Meditation Advice

Kobun Chino Roshi, sitting Sesshin at Naropa, July 1989. photo.c. Allen Ginsberg Estate

August 14 1978, Allen Ginsberg’s class on Meditation and Poetics continues. [Editorial note (via Randy Roark) – “The class begins with taking class roll and discussing credit requirements and other business. About mid-way through, the tape-machine begins malfunctioning and an indeterminate amount of the presentation (has been consequently) lost, as a result]

AG: Just to cover a little bit of meditation technicalities, which I may have said at one time or other. The purpose of having the eyes open is that you’re not checking out another universe, you’re just sitting normally in the middle of this one. So if the purpose of meditation is purposeless, settling into where you are already, in this particular case, (particularly related to poetry), eyes open is preferable.

One trick related to the eyeballs is (to) relax them and not stare, and that means looking, as it were, through the window of the eyes, even perhaps aware of the surface of the eyeball, rather than fixing on an external universe. Not staring at the surface of your eyeball, but at least looking through it. If you’re at all experienced with peripheral vision, sitting of that nature might wind up relaxing sufficiently. So, not focusing on a center, there would be some even spread, including peripheral vision, if you’re wondering what to do with your eyeballs (to get technical about it).

The reason for straight back is that when you’re sitting up straight there is alertness and wakefulness, whereas when you’re leaning against a chair there’s a tendency to daydream. A formula oft-repeated is – twenty-five-percent attention to breath (in other words, you don’t get hung up on that like another thought). And twenty-five-percent attention to posture (As I sit, you may have noticed that, occasionally, I straighten up. That means I’ve been daydreaming. The daydreaming and the absence, the travel out of your body, so to speak, comes, generally, when you begin to lose attention and you begin to droop. When you wake up, there’s that straightness again). Twenty-five-percent attention to thoughts (in the sense of recognition or acknowledgement) and twenty-five-percent nothing (open attitude – blank).

(It’s) not a question of fighting off thought-forms, it’s a question of acknowledging them, recognizing them, taking a friendly attitude, and passing on out through the breath again. The old formula back from Gampopa’s time, was making breath with space, mixing mind with breath, thus mixing mind with space. Basically, just sitting. Shikantaza is the Japanese – just sitting. There’s a little bit more than just sitting because you’re making a little bit of effort to wake up occasionally and go back out on the breath.

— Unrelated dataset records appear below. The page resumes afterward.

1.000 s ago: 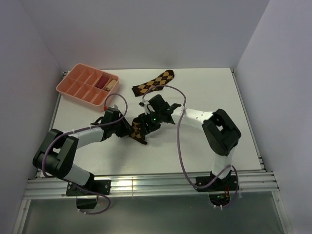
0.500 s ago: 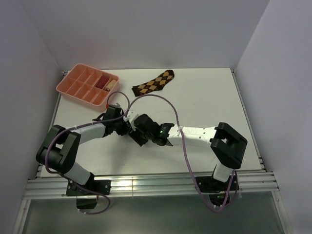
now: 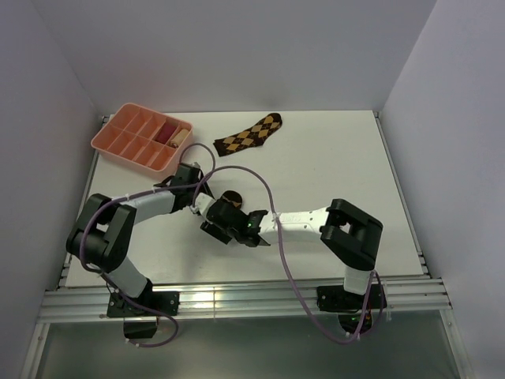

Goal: Roll the socks
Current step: Roll the sock at the center of the board.

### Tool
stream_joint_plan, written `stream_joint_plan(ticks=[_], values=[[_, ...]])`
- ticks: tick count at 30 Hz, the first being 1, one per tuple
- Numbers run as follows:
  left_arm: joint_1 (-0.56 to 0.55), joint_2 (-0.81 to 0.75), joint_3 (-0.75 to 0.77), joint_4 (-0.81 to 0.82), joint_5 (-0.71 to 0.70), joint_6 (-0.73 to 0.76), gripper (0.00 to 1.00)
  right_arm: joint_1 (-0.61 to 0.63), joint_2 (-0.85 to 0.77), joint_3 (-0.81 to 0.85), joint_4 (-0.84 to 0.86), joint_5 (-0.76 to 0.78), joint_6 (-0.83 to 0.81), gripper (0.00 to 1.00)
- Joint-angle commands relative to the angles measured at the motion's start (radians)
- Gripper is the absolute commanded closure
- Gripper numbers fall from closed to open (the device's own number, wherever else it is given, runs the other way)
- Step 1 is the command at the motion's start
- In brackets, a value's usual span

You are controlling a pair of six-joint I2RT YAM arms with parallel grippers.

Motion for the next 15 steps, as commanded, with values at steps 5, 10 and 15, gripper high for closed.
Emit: stream_joint_plan(ticks=[5, 10, 15], values=[[0.01, 0.085, 0.048, -0.091, -0.007, 0.087, 0.68, 0.019, 0.075, -0.003, 0.047, 0.058, -0.026, 0.39], [0.01, 0.115, 0.076, -0.1, 0.027, 0.118, 0.69, 0.025, 0.137, 0.017, 0.045, 0.097, -0.035, 0.41], [0.01, 0.134, 0.101, -0.104, 0.064, 0.15, 0.68, 0.023, 0.149, 0.014, 0.05, 0.067, -0.028, 0.57]])
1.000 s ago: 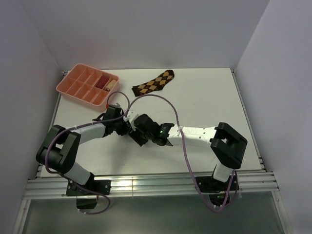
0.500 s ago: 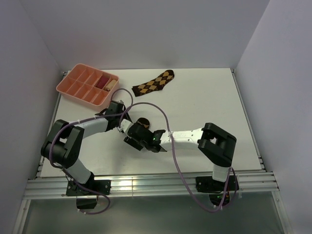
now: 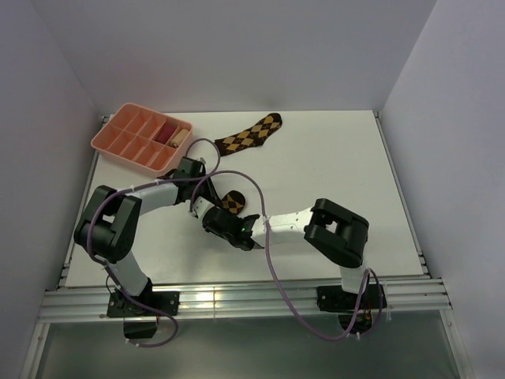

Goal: Roll the socks
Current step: Roll the sock at the center of the board.

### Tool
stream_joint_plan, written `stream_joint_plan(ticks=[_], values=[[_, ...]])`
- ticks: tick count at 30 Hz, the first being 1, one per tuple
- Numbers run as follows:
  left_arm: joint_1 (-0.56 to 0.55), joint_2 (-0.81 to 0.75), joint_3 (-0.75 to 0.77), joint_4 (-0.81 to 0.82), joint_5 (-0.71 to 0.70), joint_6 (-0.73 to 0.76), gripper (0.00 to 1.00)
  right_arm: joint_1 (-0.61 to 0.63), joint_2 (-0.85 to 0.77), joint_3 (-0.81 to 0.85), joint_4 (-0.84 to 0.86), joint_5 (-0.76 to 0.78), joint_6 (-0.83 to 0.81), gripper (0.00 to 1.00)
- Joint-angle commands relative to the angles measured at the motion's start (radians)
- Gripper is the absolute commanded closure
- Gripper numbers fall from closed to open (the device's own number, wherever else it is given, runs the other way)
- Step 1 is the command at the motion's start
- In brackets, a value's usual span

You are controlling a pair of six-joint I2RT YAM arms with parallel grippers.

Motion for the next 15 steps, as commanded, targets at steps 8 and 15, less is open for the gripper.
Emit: stream_joint_plan(ticks=[8, 15], values=[[0.003, -0.019, 0.023, -0.039, 0.008, 0.086, 0.57, -0.073, -0.056, 0.03, -0.072, -0.346, 0.088, 0.95], [0.071, -0.154, -0.046, 0.042, 0.015, 0.002, 0.45, -0.212, -0.048, 0.047, -0.095, -0.673, 0.166, 1.0]])
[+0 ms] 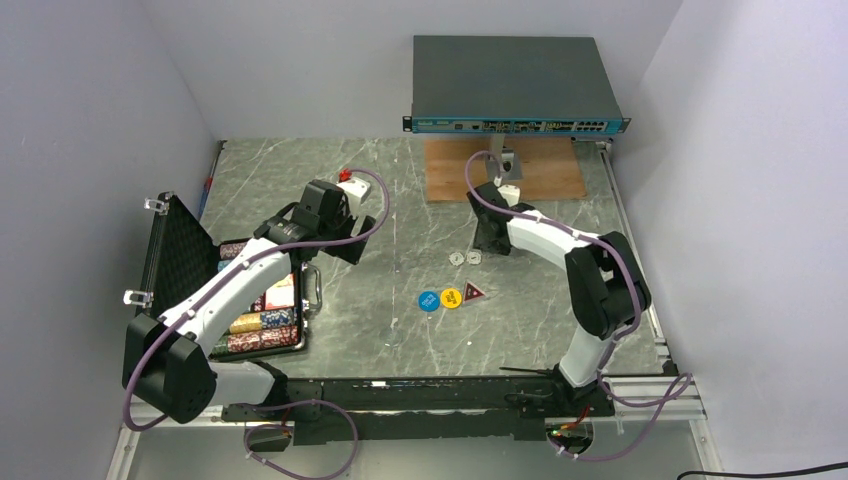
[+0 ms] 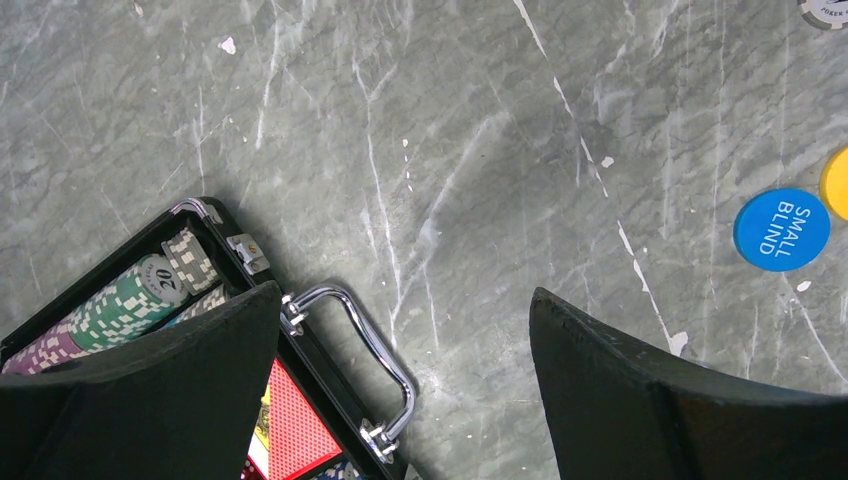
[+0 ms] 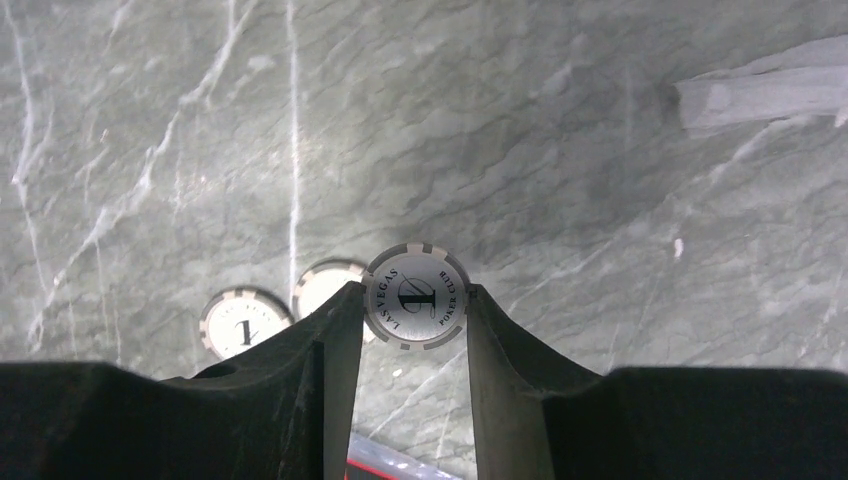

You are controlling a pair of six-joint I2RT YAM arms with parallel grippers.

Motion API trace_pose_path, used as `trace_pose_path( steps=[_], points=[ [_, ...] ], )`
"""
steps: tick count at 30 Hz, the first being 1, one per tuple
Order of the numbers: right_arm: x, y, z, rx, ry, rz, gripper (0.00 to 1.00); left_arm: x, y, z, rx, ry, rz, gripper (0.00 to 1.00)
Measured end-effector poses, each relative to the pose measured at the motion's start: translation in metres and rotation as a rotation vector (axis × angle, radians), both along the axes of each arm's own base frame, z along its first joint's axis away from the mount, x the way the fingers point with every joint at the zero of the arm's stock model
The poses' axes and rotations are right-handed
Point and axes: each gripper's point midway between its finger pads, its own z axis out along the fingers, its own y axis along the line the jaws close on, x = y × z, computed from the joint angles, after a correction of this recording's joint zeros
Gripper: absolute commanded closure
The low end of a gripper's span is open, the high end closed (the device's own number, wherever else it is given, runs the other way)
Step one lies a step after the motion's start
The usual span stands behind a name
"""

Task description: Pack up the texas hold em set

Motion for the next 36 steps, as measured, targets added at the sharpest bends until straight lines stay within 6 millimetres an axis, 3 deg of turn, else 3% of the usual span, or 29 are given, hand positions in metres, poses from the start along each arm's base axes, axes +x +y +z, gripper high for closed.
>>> trace_pose_path(
  steps=[9, 23, 25, 30, 33, 36],
  points=[
    [-0.014, 0.040, -0.008, -0.007, 0.027, 0.151, 0.67, 0.000, -0.001, 0.000, 0.000, -0.001, -0.001, 0.05],
    [-0.011, 0.041, -0.020, -0.052, 0.049, 0.187, 0.63, 0.000, -0.002, -0.001, 0.002, 0.003, -0.005, 0.05],
    [-0.009, 0.041, -0.021, -0.058, 0.042, 0.189, 0.59, 0.000, -0.002, -0.001, 0.002, 0.003, -0.005, 0.05],
    [-0.005, 0.041, -0.020, -0.070, 0.034, 0.193, 0.36, 0.000, -0.002, -0.001, 0.002, 0.003, -0.005, 0.05],
    [-0.003, 0.043, -0.017, -0.078, 0.026, 0.212, 0.33, 0.000, -0.002, -0.001, 0.002, 0.004, -0.005, 0.05],
    [-0.005, 0.049, -0.013, -0.081, 0.022, 0.251, 0.37, 0.000, -0.002, -0.001, 0.002, 0.004, -0.006, 0.05]
  ],
)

So far, we’ve dealt with definition and focus and some extension of awareness into space, and ) (this is) a good reminder of that spaciousness (because this sort of sitting, or this kind of awareness, which is both poetic and meditative, does tend to lead to what has been called “panoramic” perspective. You do become aware of yourself after a while, just as this <(moment now) sitting in the center of the room all around you, and above the room, the sky, and all around, Boulder, and all around, (the) Rocky Mountain region, and Colorado, America, North America, Western Hemisphere, Planet Earth, Solar System,  (the) Galaxy… In other words, you’re just sitting in the middle of an infinite space. And I’ve heard it suggested that, occasionally, you can remind yourself (of) that.. that you can say, “I, Allen Ginsberg, am sitting in the middle of (the) Casey High School cafeteria, up in the hill(s) in Boulder (Colorado)…” .And just go on out until you hit the end of space. Just, simply, to come back to awareness of where you are, actually, (which is an old poetry trick as well). In the “Plutonian Ode“, I used that simply as a poetic image –this Ode completed on the fourteenth day of the sixth month revolving on Planet Earth, revolving around the Solar System year after the Dominion of the last God, nineteen hundred and seventy eight, on Planet Earth, in a galaxy, in a solar system in a galaxy, in the middle of space.

This leads out to a sort of infinite emptiness, or empty infinity, occasionally, or a sense of spaciousness so vast that there’s no roof to the mind. And that does tend toward some kind of glimpse of such great spaciousness, that there is nobody there, or at least it’s space through which we’re passing. As Chogyam Trungpa pointed out, that’s somewhat of a Boy Scout notion (that is, there’s a certain amount of effort involved there to realize the emptiness), and, after a great deal of experience with that, it’s no longer (necessary) to try to practice it consciously, because it becomes somewhat second-nature. Then the human practice becomes actually being in your body, aware of what you are and doing what you’re doing – looking at what you look, hearing what you hear, tasting what you taste here, smelling what you smell, touching what you touch mindfully, and thinking what you think. So it’s just returning to yourself and doing what you are to begin with, which is the Vajrayana  sphere, (or, as in the haiku, the personal comment) Your own somewhat-cleaned-up ego. Your self, actually, intervening in the world, living in the world and intervening in it. So the poetry we’ll deal with touches on that mood, of the Vajra  indestructible self.